About Die

Ael
Chapter #7

6. Anam

"Awas!"

Kupegang tangan Karin dengan cekatan, cewek itu hampir saja jatuh karena menginjak pijakan yang licin. Faisal di belakang, berusaha menahan tubuh Karin yang limbung. Kutarik Karin dengan bantuan Refan, lalu menghela napas lega karena tidak ada yang terluka.

Bulan Desember masih dalam prediksi hujan. Tanah menjadi lebih licin dari biasanya, aku bahkan melihat beberapa genangan air sepanjang track.

"Kalo nggak lo pegangin gue, kayaknya udah berguling-guling nih badan ke bawah," ucap Karin mengelus dada.

"Hati-hati, track ke depannya bakal lebih terjal. Apalagi di cadas," sahut Fajar paling depan.

Kami mengangguk, lalu memperhatikan jalan dengan ekstra hati-hati. Sesekali Karin bersenandung agar tim kami tidak begitu sepi. Kurasa tidak ada salahnya juga, kan?

"Naik-naik, ke puncak gunung. Tinggi-tinggi sekali!" Karin bernyanyi, sambil menunjuk jalan dengan semangat.

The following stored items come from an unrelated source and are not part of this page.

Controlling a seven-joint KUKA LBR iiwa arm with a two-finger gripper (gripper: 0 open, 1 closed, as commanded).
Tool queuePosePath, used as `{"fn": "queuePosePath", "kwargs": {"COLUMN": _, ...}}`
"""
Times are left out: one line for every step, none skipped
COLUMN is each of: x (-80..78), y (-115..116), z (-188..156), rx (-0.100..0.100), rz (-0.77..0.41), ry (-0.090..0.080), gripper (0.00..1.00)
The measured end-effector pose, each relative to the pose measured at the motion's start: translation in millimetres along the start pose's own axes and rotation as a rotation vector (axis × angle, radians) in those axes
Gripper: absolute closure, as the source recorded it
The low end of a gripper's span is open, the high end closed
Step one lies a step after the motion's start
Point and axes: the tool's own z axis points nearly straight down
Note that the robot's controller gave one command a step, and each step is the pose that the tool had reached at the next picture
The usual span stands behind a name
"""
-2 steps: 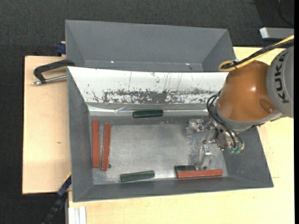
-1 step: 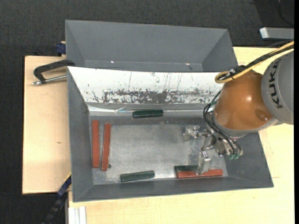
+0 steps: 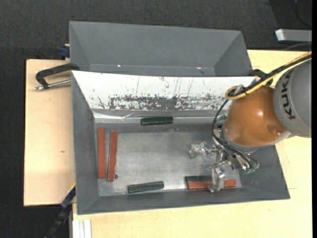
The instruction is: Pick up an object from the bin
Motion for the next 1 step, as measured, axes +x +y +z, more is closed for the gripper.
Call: {"fn": "queuePosePath", "kwargs": {"x": 0.6, "y": -2.0, "z": 11.7, "rx": 0.000, "rz": -0.026, "ry": -0.001, "gripper": 0.00}}
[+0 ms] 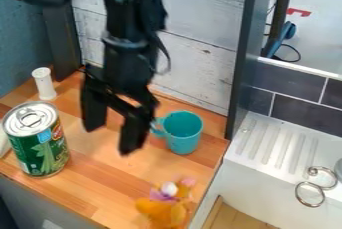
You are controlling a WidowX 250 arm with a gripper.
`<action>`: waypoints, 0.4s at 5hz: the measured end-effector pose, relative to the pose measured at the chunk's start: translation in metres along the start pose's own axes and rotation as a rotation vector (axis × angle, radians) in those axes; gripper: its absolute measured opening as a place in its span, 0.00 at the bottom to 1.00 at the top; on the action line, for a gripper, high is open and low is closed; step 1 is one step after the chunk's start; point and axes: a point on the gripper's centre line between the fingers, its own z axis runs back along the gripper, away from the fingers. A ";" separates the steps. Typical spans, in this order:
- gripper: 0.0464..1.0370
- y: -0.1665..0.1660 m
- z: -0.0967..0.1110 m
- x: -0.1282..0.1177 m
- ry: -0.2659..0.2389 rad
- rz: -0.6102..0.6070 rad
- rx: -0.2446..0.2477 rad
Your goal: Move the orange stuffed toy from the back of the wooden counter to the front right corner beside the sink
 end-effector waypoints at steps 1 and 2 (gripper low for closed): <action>0.97 0.028 0.012 0.002 -0.015 0.032 0.036; 0.97 0.042 0.018 0.002 -0.018 0.041 0.056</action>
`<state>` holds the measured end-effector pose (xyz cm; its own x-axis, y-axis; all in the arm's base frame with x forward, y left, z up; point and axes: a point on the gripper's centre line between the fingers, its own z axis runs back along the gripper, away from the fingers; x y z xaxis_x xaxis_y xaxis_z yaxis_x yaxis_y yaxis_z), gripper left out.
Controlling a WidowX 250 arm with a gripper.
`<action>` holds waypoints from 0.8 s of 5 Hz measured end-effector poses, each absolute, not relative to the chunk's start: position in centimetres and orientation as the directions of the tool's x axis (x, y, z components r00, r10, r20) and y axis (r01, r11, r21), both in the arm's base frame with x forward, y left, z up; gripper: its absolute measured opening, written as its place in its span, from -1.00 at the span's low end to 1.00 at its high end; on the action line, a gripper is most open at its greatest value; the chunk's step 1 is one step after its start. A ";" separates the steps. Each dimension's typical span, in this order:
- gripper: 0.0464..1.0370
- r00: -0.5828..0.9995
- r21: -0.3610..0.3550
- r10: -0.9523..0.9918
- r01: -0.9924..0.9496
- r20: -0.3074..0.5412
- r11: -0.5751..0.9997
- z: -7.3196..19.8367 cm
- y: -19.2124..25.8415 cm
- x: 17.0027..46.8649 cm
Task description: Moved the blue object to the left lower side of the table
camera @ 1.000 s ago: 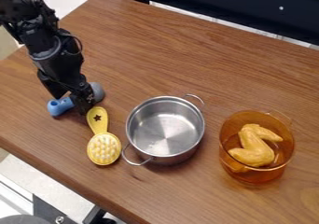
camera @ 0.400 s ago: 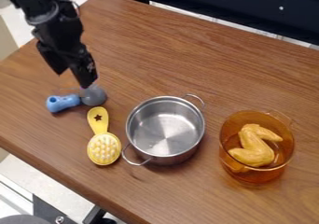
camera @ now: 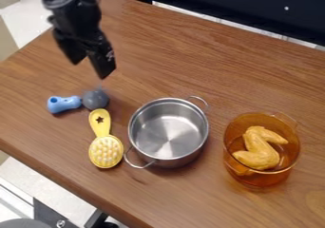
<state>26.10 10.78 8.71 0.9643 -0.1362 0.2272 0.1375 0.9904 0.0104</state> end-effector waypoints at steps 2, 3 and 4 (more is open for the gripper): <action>0.92 0.959 0.019 -0.153 0.153 0.240 0.988 8.3 6.0 26.0; 0.92 0.952 0.010 -0.145 0.148 0.270 0.989 8.9 4.5 27.4; 0.92 0.958 0.014 -0.101 0.101 0.268 0.995 8.6 3.7 28.9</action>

Gadis tersenyum, lalu memperhatikan kiri dan kanan secara bergantian. "Kiri, kanan, kulihat saja, banyak pohon cemaraaa~"

Kedua cewek itu kompak melihat ke sekitar, lalu bernyanyi lagi. "Kiri, kanan, kulihat saja, banyak pohon beringin."

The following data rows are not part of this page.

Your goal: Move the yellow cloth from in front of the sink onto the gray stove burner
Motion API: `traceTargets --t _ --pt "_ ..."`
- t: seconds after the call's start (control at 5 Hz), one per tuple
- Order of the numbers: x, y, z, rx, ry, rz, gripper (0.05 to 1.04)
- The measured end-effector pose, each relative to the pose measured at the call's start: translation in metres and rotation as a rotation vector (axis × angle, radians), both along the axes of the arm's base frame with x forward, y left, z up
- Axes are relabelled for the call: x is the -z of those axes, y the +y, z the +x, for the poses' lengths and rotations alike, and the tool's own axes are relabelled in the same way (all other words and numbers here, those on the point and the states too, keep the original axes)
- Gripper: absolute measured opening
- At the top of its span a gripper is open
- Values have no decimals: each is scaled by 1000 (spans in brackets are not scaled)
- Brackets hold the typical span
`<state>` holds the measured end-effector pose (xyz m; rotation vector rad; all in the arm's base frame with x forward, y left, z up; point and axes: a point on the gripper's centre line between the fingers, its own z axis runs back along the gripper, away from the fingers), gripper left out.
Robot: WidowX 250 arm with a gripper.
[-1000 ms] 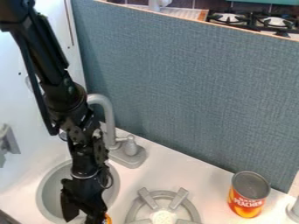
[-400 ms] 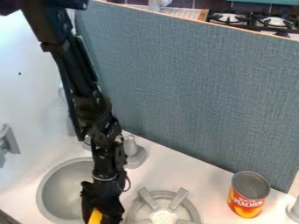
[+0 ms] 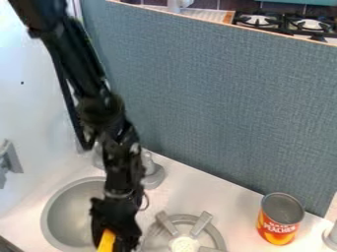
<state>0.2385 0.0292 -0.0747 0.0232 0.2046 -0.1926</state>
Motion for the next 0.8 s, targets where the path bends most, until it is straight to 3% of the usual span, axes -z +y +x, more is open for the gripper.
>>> traceTargets --t 0.2,0.4,0.6,0.8 --pt "-30 -15 7 18 -64 29 722" --pt "-37 -42 21 88 -113 6 722" --pt "-35 -62 47 103 -177 -50 722" --pt "-21 -78 62 119 -187 -101 722"
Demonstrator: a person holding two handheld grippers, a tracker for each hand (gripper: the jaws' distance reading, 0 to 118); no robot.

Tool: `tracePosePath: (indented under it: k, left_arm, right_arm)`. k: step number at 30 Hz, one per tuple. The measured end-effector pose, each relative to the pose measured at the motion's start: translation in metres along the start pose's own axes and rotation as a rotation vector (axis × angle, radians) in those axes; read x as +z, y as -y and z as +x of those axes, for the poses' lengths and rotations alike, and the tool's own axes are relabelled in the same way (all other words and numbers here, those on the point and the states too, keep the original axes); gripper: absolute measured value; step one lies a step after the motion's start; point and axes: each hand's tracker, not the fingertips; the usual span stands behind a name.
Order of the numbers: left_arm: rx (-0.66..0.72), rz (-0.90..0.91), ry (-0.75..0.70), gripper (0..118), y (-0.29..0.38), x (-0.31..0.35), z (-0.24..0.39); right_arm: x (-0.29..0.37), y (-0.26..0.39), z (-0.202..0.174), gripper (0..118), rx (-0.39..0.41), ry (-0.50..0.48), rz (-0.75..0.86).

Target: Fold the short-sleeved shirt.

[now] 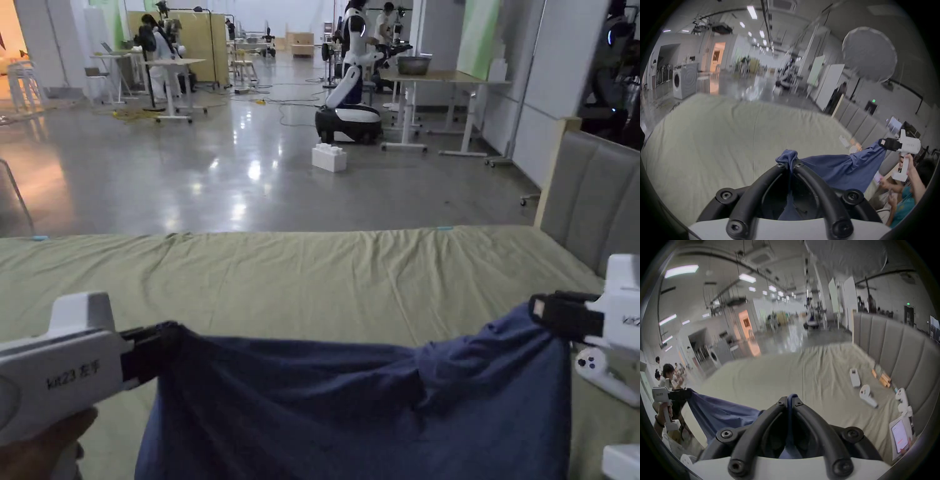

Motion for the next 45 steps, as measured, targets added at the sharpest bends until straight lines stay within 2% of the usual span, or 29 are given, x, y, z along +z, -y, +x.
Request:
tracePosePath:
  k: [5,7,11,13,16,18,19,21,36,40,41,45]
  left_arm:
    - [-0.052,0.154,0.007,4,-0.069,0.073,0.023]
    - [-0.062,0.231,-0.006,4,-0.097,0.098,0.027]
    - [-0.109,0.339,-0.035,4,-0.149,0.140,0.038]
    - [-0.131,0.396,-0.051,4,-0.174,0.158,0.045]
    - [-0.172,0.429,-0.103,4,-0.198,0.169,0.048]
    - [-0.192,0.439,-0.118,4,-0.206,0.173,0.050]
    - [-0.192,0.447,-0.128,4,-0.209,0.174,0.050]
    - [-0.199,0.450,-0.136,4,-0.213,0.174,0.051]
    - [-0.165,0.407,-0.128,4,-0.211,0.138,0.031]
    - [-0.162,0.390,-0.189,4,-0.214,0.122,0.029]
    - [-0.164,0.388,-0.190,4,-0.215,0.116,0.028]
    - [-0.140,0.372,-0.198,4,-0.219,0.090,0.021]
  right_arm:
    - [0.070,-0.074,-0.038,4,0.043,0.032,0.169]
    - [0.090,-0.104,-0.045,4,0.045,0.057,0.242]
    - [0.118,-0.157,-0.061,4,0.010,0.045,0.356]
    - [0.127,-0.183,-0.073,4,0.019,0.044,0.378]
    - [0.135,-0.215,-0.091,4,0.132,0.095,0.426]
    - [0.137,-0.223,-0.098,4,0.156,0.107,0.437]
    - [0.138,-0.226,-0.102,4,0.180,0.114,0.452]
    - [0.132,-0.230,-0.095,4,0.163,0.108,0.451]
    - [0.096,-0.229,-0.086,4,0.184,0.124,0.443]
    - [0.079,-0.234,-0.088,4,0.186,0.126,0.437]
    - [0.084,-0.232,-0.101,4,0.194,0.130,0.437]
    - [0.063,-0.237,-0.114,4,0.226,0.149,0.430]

"Weh, beringin!" Karin menunjuk pohon beringin, kulirik pohon itu sekilas dan kembali menghadap depan.

"Fokus, Rin. Jangan liat pohonnya, ini bukan wilayah aman," ucapku tenang.

"Eh, emang kenap--"

Faisal membekap mulut Karin, cewek itu memberontak karena hidungnya ditutup dengan tangan besar itu. Karin memukul tangan itu, pada akhirnya Faisal melepasnya.

"Lo kenapa, sih?" tanya Karin sewot.

"Jangan bertanya, nanti di Pasanggrahan baru kita semua jelesin," ucap Faisal serius.

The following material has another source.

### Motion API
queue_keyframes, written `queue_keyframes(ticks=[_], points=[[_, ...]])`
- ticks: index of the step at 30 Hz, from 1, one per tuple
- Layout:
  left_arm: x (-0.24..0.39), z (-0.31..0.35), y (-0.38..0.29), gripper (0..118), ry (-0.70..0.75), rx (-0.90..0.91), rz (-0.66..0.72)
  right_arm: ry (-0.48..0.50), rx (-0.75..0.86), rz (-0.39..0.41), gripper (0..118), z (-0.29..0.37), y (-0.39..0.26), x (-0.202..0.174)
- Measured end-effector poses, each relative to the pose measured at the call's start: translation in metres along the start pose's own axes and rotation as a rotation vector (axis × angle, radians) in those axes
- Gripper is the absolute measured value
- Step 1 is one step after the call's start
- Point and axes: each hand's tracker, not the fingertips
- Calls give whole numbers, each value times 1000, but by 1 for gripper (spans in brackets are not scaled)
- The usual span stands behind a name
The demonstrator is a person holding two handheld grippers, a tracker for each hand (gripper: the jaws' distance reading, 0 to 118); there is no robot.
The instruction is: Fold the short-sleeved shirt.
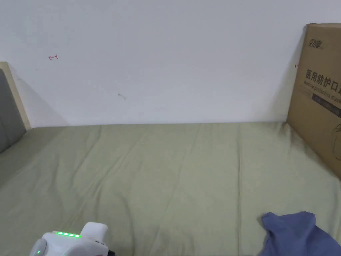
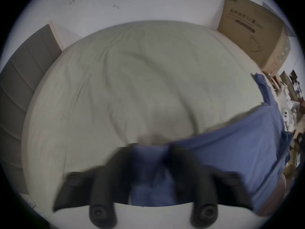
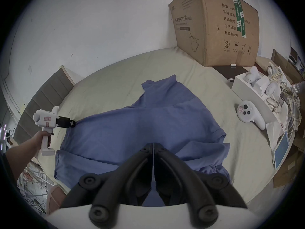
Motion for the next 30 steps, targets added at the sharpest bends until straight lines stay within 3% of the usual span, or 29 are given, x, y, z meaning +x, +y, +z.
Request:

Kami meneruskan perjalanan dalam keadaan hening, hingga tiba di gapura kecil tengah hutan. Kanan dan kiri hanya pepohonan yang rimbun dan subur, tapi anehnya ini terlalu hening. Biasanya akan ada suara jangkrik, monyet, atau binatang lainnya sebagai tanda ada penghuni di hutan.

Kutatap gapura itu sekilas, Karin dan Gadis tengah berfoto di sana. Menghiraukan mereka, aku beralih duduk di batu yang telah kubersihkan dan menunggu di sana, membiarkan mereka menikmati gapura itu lebih lama.

"Nggak foto?" tanya Refan, dia masih saja berdiam diri, duduk di sampingku begitu tenang.

Tak menjawab, kuangkat hpku dan memotret gapura itu. Aku tersenyum begitu melihat tulisan yang terukir di sana.

MARAPI // 2891 MDPL

SALAMAIK \\ MANDAKI

Luis kembali memberi instruksi untuk melanjutkan perjalanan. Kami terus berjalan, diiringi nyanyian Karin yang sudah lebih baik dari sebelumnya. Yah, daripada dia menunjuk-nunjuk pohon beringin, akan lebih baik dia bernyanyi riang tanpa takabur.

Karin memperhatikan sekitar, agak kesusahan karena harus berpegangan pada akar dan batang pohon. Apalagi jalannya begitu sempit, ingin mengeluh, tapi semua temannya pada biasa saja. Dan lagi, ada aku dan Faisal yang selalu menolong.